Investigation of contact formation mechanism and application of copper-based front contact paste for crystalline silicon solar cells

To ensure of the fabrication crystalline Si (c-Si) solar cells at affordable costs, research has been actively conducted on the use of Cu-based pastes as alternatives to their Ag counterparts, which are currently being used as front electrode materials.

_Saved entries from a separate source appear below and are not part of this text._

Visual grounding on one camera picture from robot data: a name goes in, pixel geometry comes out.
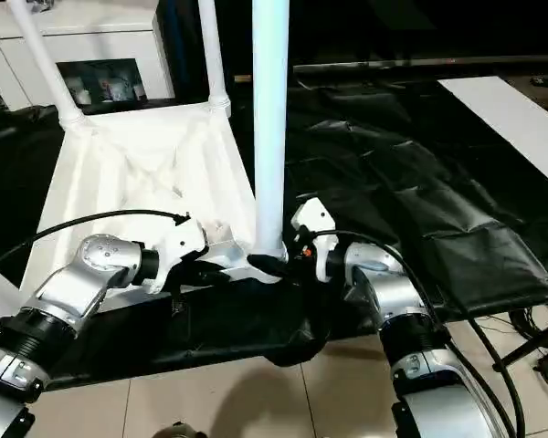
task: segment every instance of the cable
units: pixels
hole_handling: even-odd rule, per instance
[[[495,392],[491,388],[491,386],[483,379],[483,376],[480,375],[480,373],[477,371],[477,369],[473,366],[473,364],[467,359],[467,357],[458,349],[458,347],[455,345],[452,340],[447,342],[448,348],[455,354],[455,356],[458,357],[458,361],[467,369],[467,371],[470,373],[470,375],[475,379],[475,381],[479,384],[479,386],[483,389],[485,394],[488,396],[488,398],[491,401],[491,404],[497,411],[497,413],[501,417],[501,422],[503,422],[503,425],[507,429],[508,433],[510,434],[510,437],[515,436],[515,429],[513,428],[513,424],[511,423],[510,416],[508,415],[507,411],[501,404],[500,399],[498,399],[497,395],[495,395]]]
[[[525,339],[531,339],[541,332],[533,320],[532,308],[512,310],[509,315],[511,324]],[[548,341],[543,344],[543,347],[548,349]]]
[[[412,282],[417,287],[418,292],[420,293],[422,298],[425,300],[425,305],[427,307],[430,306],[428,308],[429,311],[434,314],[434,317],[437,316],[436,312],[434,311],[434,307],[432,307],[432,305],[430,304],[430,301],[428,300],[427,292],[422,286],[422,284],[420,283],[420,281],[418,280],[418,277],[416,276],[416,274],[414,273],[410,265],[406,263],[404,258],[397,251],[395,251],[394,248],[382,242],[379,242],[377,239],[374,239],[370,235],[357,233],[355,231],[324,230],[324,231],[318,231],[318,232],[312,233],[311,235],[313,239],[320,235],[349,235],[351,237],[359,237],[360,239],[363,239],[371,244],[374,244],[382,248],[384,251],[386,251],[386,253],[388,253],[395,260],[397,260],[397,262],[400,263],[400,265],[402,265],[402,267],[407,272]],[[520,395],[518,394],[518,391],[516,390],[515,384],[510,376],[510,373],[508,372],[506,366],[501,361],[501,357],[499,353],[497,352],[497,350],[495,350],[490,340],[487,338],[487,335],[485,335],[485,332],[481,329],[479,324],[477,324],[475,319],[470,317],[470,314],[465,308],[465,306],[460,302],[460,300],[457,297],[455,297],[454,294],[448,294],[448,297],[450,298],[451,301],[453,301],[453,303],[458,308],[463,318],[466,319],[468,323],[471,325],[471,328],[473,329],[473,331],[475,331],[475,333],[481,340],[481,343],[483,344],[487,352],[490,354],[495,364],[500,368],[501,376],[503,377],[505,385],[508,388],[508,391],[511,397],[511,403],[513,404],[513,410],[515,411],[516,429],[515,431],[513,430],[513,428],[511,428],[511,430],[508,429],[508,433],[510,434],[510,437],[515,436],[517,438],[524,438],[525,437],[525,420],[523,416],[522,402],[520,401]],[[507,413],[505,412],[505,410],[503,410],[503,412],[504,414],[502,414],[501,411],[499,411],[501,418],[503,418],[504,415],[507,416]]]
[[[69,228],[71,226],[75,226],[79,224],[85,224],[86,222],[97,221],[98,219],[104,219],[106,217],[124,216],[129,214],[146,214],[150,216],[170,217],[172,219],[176,219],[180,217],[178,214],[175,214],[175,213],[161,212],[158,210],[116,210],[113,212],[90,214],[89,216],[79,217],[77,219],[73,219],[72,221],[64,222],[63,224],[51,226],[50,228],[47,228],[46,230],[43,230],[27,238],[27,240],[25,240],[23,243],[10,248],[8,251],[0,255],[0,264],[4,262],[8,257],[20,251],[21,249],[27,246],[30,246],[37,240],[42,239],[43,237],[46,237],[47,235],[52,235],[53,233],[56,233],[57,231],[61,231],[65,228]]]

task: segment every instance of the white pipe
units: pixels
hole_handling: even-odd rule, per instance
[[[8,5],[53,95],[58,110],[59,123],[65,128],[71,123],[82,120],[84,118],[83,113],[75,105],[57,65],[47,52],[45,42],[26,6],[26,0],[8,0]]]
[[[212,110],[225,110],[229,117],[231,115],[231,101],[226,92],[226,81],[223,75],[214,0],[199,0],[199,15],[201,16],[205,63],[209,80],[209,105]]]
[[[286,78],[290,0],[253,0],[254,150],[256,245],[254,252],[282,258]]]

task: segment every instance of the floor tile
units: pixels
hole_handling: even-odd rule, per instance
[[[37,420],[28,438],[121,438],[128,381],[44,393],[30,405]]]
[[[211,438],[311,438],[300,367],[263,358],[132,379],[125,438],[148,438],[174,422]]]
[[[302,368],[317,438],[393,438],[396,401],[378,337],[330,342]]]
[[[497,317],[508,319],[507,315],[498,315]],[[497,319],[479,318],[478,323],[484,327],[485,333],[501,356],[516,349],[524,342],[522,336],[515,333],[511,325]],[[492,359],[469,327],[469,324],[460,322],[450,324],[449,327],[459,348],[488,381],[510,416],[514,418],[511,399],[505,383],[500,374],[491,368]],[[540,357],[541,353],[535,351],[509,368],[522,399],[522,406],[526,415],[527,433],[548,429],[548,385],[532,369]]]

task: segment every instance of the power cord
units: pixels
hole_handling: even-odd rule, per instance
[[[397,262],[400,265],[402,265],[402,267],[404,268],[404,270],[407,272],[408,276],[410,277],[410,280],[412,281],[414,286],[417,288],[418,293],[423,298],[428,311],[433,315],[433,318],[435,318],[435,321],[438,321],[437,313],[434,310],[434,307],[432,306],[432,304],[430,303],[427,292],[422,286],[422,283],[420,282],[420,280],[418,279],[418,277],[416,276],[416,274],[414,273],[410,265],[404,260],[404,258],[396,250],[394,250],[394,248],[384,244],[383,242],[378,241],[377,239],[371,237],[370,235],[366,235],[364,233],[357,233],[355,231],[323,230],[323,231],[317,231],[317,232],[311,233],[312,239],[315,239],[316,237],[319,237],[321,235],[347,235],[350,237],[357,237],[357,238],[363,239],[364,241],[370,244],[373,244],[382,248],[384,251],[386,251],[387,254],[392,256],[395,260],[397,260]],[[487,383],[485,382],[483,377],[479,374],[479,372],[472,366],[468,368],[469,372],[471,373],[473,378],[477,381],[477,383],[481,386],[481,388],[485,391],[485,393],[488,394],[488,397],[490,397],[491,403],[493,404],[495,410],[500,415],[501,420],[503,421],[503,424],[505,425],[510,437],[524,438],[525,437],[525,420],[523,416],[522,402],[520,401],[520,395],[518,394],[518,391],[515,387],[515,383],[513,382],[513,379],[511,378],[510,373],[508,372],[507,368],[501,361],[501,357],[499,353],[497,352],[497,350],[495,350],[490,340],[487,338],[487,335],[485,335],[485,332],[481,329],[480,325],[477,324],[475,319],[470,317],[469,312],[467,311],[465,306],[460,302],[460,300],[457,297],[454,296],[454,294],[448,294],[448,298],[458,308],[463,318],[466,319],[468,323],[471,325],[471,328],[473,329],[473,331],[475,331],[481,343],[483,344],[487,352],[490,354],[495,364],[497,364],[497,366],[500,368],[501,376],[503,377],[503,380],[510,393],[511,403],[513,404],[513,410],[515,410],[516,429],[513,429],[513,425],[511,424],[511,421],[509,420],[508,413],[505,411],[505,409],[499,402],[499,399],[495,397],[495,394],[493,394],[493,398],[491,398],[492,389],[489,387],[489,385],[487,385]],[[469,363],[467,358],[462,356],[462,354],[461,356],[459,356],[459,360],[461,361],[461,363],[463,362],[463,360],[466,363]]]
[[[171,219],[175,221],[182,218],[182,216],[180,216],[179,214],[161,212],[159,210],[116,210],[113,212],[90,214],[89,216],[83,216],[77,219],[73,219],[72,221],[67,221],[59,225],[51,226],[50,228],[47,228],[46,230],[43,230],[39,233],[36,233],[35,235],[32,235],[21,244],[18,244],[10,248],[8,251],[0,255],[0,264],[3,263],[8,257],[20,251],[21,249],[26,248],[27,246],[31,246],[37,240],[42,239],[43,237],[46,237],[48,235],[52,235],[53,233],[56,233],[57,231],[61,231],[65,228],[69,228],[71,226],[75,226],[79,224],[85,224],[86,222],[97,221],[98,219],[104,219],[106,217],[125,216],[130,214],[144,214],[144,215],[150,215],[150,216],[170,217]]]

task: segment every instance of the black tarp
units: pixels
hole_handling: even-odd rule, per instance
[[[237,90],[231,123],[252,180],[250,91]],[[0,206],[0,250],[38,220],[61,139],[45,114],[0,125],[13,205]],[[291,89],[286,162],[285,215],[319,196],[338,228],[382,236],[443,319],[459,318],[449,294],[475,316],[548,302],[548,180],[437,83]],[[17,203],[36,216],[17,215]],[[327,339],[373,331],[364,302],[337,285],[245,281],[184,302],[174,318],[168,299],[96,316],[51,389],[257,355],[296,363]]]

However, only limited studies have reported on the use of Cu pastes in processes involving high-temperature firing, primarily owing to the issues caused by Cu oxidization and the resulting products acting as deep-level impurities. In this study, the applicability and limitations of Cu-based pastes containing Cu–Ag core–shell particles as the front electrodes of Si solar cells were investigated. A double printing structure with a seed layer of Ag paste was adopted to prevent direct contact between Si and Cu. By analyzing the morphological and electrical properties, the O-mediated electrode-formation mechanism of the Cu-based paste during high-temperature firing under ambient air conditions was evaluated and compared with that of the conventional Ag paste. The electrical parameters of c-Si solar cells were found to always deteriorate when the Cu paste was used, regardless of the electrode structure, owing to the reduction of Cu involved in Ag crystallite formation. Moreover, only contact formation under inert ambient conditions presented electrical parameters similar to those for commercial Ag paste when using high-temperature firing. Finally, the limitations of applying a front electrode paste primarily containing Cu were assessed.